British citizens can directly apply for an Insurance Card online, which is free if they have a valid resident permit in the country. The insurance premium is determined according to the age, gender, work environment and general health of an individual and may vary from person to person.

Public Healthcare Facilities

The Government supports all its residents, including expats and students staying here for more than a year, with excellent public healthcare facilities made available. These facilities are not completely free, but are heavily subsidized and funded through the NIS and the Government healthcare budget. You also have "free card" facilities by the Government, where all your medical expenses above NOK 2000 are borne by the NIS.
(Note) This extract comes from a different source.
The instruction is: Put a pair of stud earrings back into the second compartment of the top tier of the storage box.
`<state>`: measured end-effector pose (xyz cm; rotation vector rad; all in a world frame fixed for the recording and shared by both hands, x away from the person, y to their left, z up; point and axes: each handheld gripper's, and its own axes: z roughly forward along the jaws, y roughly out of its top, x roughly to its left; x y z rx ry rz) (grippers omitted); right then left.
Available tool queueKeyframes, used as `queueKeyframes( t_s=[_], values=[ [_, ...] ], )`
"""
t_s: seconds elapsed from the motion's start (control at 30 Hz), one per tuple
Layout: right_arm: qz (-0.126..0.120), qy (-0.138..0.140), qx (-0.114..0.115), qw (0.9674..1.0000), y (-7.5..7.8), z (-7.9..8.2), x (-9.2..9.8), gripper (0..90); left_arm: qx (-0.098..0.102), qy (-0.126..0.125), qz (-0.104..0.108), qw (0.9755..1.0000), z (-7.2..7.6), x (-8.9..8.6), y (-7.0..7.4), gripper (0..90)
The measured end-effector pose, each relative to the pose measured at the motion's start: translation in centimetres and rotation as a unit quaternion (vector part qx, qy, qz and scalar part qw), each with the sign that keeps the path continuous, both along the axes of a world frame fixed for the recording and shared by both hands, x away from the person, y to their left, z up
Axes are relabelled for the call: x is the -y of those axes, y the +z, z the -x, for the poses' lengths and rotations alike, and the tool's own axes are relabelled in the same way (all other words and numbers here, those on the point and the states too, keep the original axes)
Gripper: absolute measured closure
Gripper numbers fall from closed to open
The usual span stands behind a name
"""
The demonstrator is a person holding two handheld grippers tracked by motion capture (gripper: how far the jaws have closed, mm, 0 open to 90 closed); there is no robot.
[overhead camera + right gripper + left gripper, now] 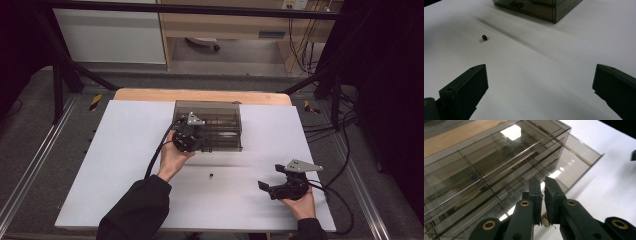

Dental care in the public sector is however, not funded by the NIS and you have pay for your treatment or opt for private medical insurances that cover dental care costs. The "free card" is not applicable for dental care.

You are free to search for any doctor or specialist you like. You may change your doctors two times a year. A list of all the registered medical practitioners can be found at www.helfo.no.

Although the public healthcare in Norway is top notch, you are subjected to long waiting periods (sometimes for up to a month or two) before you get an appointment with your preferred practitioner, unless you are need emergency treatment.

Private Healthcare Facilities

Norwegians and expats are increasingly opting for private practices, not because the medical facilities are better than public ones, but to avoid the long waiting times. Most private practitioners grant you appointments in a day or two and tend to you immediately. However, they can be really expensive. Moreover, they are not covered by the NIS and you'll need to invest in private medical insurance to cover your private practitioner consulting and treatment costs.


Pharmacies are found all around Norway and are open all day and sometimes, all night as well. There are two kinds of prescription medications you get at pharmacies- "the white class" which are free medicines and "the blue class" which are paid medicines. Public healthcare prescriptions are white whereas private healthcare medicines are blue. Medicines in Norway are highly subsidized for both public and private sectors.

For emergencies, you may want to contact 113 for an ambulance or 22 93 22 93 for immediate medical consultations.